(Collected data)
* * * * * * * * *
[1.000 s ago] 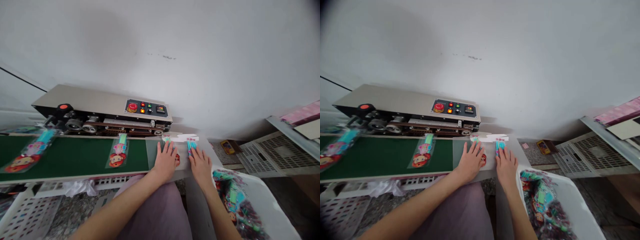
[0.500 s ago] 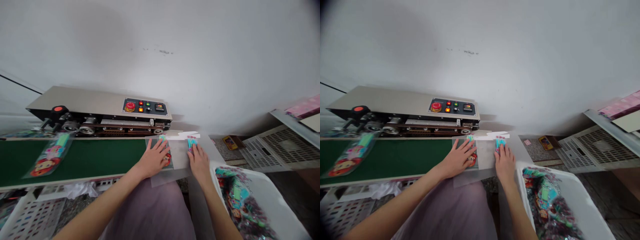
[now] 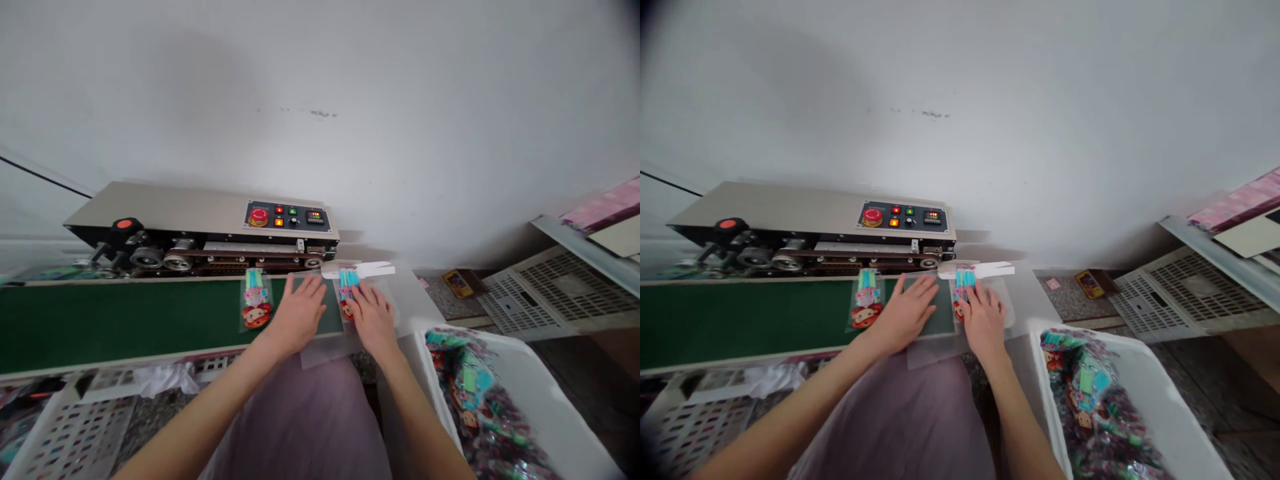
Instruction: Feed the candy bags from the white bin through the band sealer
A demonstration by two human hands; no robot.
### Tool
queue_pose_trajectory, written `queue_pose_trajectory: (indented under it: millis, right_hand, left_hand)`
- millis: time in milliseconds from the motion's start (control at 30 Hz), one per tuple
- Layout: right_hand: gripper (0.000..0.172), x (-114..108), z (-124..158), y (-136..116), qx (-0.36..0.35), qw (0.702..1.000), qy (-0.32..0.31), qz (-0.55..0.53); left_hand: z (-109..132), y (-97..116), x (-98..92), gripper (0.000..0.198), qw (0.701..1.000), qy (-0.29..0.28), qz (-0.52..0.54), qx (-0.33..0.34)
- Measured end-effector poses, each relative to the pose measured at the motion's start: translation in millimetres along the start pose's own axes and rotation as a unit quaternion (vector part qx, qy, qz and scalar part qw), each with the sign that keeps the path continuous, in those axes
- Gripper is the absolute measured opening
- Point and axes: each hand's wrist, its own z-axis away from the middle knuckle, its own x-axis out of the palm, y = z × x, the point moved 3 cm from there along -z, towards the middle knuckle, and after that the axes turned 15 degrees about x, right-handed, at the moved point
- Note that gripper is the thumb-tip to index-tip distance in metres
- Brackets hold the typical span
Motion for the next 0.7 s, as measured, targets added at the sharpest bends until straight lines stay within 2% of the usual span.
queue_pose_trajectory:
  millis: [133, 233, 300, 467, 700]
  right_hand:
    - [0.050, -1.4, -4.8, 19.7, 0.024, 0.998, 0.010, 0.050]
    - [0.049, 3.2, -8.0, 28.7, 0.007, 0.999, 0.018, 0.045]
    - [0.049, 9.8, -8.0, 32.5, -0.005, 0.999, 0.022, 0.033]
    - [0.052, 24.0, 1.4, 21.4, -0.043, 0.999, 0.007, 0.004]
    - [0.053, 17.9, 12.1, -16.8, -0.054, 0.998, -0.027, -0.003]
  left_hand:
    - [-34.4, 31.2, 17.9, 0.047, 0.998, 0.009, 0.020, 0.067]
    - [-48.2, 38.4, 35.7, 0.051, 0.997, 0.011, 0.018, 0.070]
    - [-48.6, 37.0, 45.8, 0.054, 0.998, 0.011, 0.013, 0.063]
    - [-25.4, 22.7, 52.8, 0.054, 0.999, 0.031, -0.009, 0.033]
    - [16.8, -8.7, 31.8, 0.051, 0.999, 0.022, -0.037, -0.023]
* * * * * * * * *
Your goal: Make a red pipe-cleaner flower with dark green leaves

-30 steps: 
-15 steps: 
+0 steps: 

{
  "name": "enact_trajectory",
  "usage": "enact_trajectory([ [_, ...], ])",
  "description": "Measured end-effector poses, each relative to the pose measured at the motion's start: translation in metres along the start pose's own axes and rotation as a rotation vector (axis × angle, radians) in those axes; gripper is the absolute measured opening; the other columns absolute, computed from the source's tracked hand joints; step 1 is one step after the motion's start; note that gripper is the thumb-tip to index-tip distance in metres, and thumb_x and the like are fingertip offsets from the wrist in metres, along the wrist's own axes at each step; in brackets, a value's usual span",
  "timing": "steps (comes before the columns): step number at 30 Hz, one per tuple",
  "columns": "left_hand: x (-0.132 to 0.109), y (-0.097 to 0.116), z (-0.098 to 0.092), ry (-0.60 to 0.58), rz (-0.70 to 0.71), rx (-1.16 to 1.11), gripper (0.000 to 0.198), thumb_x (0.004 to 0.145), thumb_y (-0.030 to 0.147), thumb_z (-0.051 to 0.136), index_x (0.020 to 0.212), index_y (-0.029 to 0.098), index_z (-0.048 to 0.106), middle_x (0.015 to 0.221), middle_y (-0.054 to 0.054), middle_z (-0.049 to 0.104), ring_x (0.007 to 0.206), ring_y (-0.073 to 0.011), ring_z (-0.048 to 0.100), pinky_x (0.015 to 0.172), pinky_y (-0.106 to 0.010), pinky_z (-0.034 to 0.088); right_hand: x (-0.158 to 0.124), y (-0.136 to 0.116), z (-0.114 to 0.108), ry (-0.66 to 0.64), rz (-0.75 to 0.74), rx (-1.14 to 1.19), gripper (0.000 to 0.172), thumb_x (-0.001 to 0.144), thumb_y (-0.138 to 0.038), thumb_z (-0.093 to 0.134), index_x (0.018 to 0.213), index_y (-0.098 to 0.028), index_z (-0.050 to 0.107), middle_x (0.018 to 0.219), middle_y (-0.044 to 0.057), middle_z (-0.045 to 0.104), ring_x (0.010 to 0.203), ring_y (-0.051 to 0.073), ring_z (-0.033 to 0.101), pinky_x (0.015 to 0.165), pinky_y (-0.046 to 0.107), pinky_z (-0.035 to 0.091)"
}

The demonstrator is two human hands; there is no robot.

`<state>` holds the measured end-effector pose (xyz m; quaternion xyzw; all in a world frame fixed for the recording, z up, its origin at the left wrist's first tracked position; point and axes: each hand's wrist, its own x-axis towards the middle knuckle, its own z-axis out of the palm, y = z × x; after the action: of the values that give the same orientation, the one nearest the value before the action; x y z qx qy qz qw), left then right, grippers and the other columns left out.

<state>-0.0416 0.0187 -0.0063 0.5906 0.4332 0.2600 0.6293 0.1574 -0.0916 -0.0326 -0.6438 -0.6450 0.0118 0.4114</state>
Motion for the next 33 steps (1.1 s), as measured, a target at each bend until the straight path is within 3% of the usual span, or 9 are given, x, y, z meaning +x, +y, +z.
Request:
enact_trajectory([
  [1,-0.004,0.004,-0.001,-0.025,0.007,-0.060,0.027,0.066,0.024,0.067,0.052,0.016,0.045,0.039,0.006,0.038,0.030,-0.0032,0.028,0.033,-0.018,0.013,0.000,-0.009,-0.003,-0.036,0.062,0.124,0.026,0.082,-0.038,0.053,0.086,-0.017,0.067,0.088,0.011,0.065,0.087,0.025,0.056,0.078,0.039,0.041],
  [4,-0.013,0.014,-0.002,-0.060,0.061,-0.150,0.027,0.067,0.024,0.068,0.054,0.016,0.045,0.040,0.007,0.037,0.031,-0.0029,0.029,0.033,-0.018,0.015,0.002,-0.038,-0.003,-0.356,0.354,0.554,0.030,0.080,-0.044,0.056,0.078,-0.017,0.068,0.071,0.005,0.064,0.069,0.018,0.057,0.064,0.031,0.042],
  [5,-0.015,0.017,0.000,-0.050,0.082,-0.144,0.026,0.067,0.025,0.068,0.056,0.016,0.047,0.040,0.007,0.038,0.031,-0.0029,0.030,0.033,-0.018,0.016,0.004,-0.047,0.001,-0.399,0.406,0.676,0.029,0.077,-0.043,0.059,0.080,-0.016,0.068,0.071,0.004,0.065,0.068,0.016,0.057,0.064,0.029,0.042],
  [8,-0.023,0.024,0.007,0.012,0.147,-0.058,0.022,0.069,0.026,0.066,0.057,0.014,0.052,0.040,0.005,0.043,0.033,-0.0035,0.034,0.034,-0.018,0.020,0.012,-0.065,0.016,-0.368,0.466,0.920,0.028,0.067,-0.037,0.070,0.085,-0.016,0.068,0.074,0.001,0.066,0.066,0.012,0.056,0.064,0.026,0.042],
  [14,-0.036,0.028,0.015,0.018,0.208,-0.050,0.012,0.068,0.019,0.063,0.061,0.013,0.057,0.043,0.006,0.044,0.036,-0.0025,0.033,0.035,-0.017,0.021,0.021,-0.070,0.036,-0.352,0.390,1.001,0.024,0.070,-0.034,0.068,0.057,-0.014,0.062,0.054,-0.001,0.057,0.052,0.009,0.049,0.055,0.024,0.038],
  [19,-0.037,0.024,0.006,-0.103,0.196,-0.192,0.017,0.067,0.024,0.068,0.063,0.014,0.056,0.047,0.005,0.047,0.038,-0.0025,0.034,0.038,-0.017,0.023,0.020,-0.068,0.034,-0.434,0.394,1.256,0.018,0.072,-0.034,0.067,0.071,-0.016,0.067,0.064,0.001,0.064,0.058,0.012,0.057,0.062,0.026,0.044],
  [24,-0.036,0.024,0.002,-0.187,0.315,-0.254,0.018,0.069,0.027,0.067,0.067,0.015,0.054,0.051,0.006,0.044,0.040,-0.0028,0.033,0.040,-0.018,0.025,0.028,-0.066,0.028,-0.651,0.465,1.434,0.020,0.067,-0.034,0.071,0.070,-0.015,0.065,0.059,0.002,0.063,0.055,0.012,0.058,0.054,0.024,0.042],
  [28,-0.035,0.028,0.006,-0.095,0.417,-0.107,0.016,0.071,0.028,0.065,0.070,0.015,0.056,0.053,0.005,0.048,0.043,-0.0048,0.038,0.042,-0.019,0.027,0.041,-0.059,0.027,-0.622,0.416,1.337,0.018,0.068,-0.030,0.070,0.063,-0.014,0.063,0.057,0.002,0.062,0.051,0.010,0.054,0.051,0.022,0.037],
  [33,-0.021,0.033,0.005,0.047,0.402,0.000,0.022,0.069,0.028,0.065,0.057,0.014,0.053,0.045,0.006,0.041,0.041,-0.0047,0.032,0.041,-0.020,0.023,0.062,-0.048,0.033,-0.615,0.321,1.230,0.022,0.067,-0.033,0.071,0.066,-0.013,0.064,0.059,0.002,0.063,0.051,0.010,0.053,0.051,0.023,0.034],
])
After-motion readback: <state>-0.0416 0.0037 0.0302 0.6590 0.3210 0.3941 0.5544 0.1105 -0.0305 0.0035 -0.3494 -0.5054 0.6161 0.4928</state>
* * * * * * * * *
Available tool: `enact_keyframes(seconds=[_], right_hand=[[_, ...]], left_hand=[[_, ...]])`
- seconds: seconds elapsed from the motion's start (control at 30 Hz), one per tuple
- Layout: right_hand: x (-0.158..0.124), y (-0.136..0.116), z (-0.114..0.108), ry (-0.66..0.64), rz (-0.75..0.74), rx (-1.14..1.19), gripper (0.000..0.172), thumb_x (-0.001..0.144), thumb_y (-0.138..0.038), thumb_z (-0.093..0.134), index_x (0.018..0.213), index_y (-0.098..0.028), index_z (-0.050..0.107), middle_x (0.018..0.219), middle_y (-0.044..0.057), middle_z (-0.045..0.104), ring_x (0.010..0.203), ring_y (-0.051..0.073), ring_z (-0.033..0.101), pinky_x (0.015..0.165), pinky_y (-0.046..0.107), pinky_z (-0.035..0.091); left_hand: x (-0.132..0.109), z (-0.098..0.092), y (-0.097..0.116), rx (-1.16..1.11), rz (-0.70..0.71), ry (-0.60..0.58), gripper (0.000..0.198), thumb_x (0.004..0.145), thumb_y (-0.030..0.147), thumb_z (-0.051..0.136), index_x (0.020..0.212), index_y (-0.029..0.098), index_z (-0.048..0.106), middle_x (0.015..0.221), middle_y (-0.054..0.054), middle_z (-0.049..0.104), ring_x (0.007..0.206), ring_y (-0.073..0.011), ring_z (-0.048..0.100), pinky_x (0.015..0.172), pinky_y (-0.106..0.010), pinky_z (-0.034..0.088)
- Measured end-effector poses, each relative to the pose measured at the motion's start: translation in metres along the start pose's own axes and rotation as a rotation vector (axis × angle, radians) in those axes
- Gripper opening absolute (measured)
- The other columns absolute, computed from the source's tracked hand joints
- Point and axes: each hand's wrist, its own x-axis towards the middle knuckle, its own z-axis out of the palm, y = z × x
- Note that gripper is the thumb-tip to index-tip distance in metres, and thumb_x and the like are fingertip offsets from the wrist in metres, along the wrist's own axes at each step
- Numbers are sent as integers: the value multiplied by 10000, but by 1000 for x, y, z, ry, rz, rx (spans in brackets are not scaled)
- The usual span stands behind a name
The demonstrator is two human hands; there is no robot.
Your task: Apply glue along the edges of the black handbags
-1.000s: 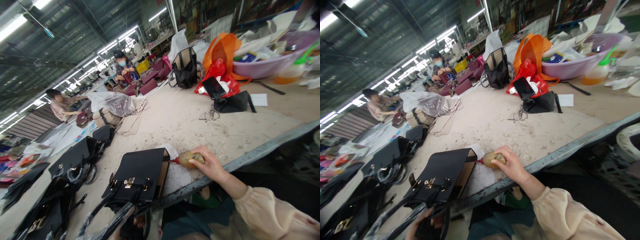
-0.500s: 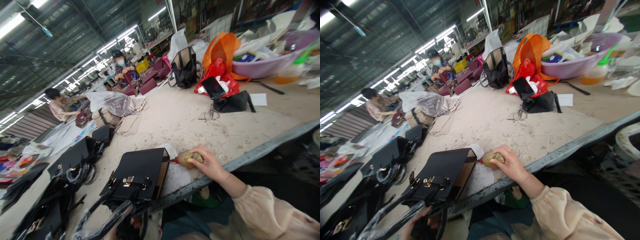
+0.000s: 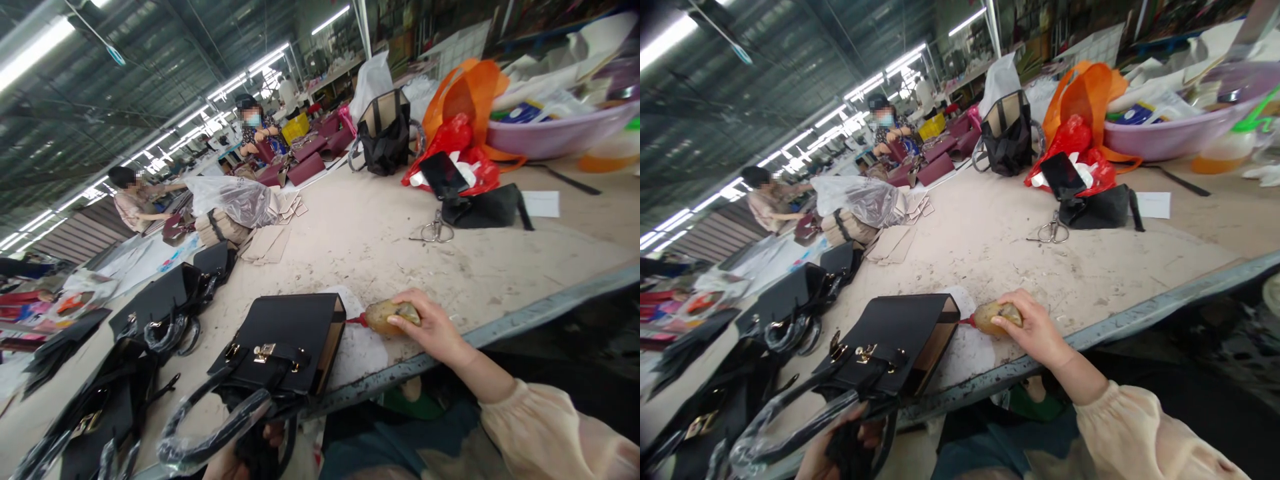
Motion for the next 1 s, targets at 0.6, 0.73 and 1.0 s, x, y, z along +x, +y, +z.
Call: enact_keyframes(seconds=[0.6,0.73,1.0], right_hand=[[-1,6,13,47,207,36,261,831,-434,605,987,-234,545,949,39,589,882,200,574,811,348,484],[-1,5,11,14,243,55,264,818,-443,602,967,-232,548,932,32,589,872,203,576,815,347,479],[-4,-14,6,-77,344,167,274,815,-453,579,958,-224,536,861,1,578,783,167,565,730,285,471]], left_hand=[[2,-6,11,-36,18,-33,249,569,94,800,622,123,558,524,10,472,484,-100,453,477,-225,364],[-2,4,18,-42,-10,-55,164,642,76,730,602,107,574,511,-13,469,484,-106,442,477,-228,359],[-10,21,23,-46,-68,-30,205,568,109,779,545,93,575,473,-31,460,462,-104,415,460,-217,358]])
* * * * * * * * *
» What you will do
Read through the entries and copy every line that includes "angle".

» Your response
  "description": "Measured end-effector poses, each relative to the pose measured at the motion's start: translation in metres along the start pose's own axes and rotation as a rotation vector (axis × angle, radians) in those axes; gripper is the absolute measured opening; the other columns absolute, computed from the source's tracked hand joints; step 1 is one step after the motion's start; note that gripper is the thumb-tip to index-tip distance in metres, and thumb_x and the like are fingertip offsets from the wrist in metres, along the wrist's own axes at each step; in brackets, a value's usual span",
- Measured end-effector poses, each relative to the pose measured at the motion's start: translation in metres along the start pose's own axes and rotation as a rotation vector (axis × angle, radians) in those axes

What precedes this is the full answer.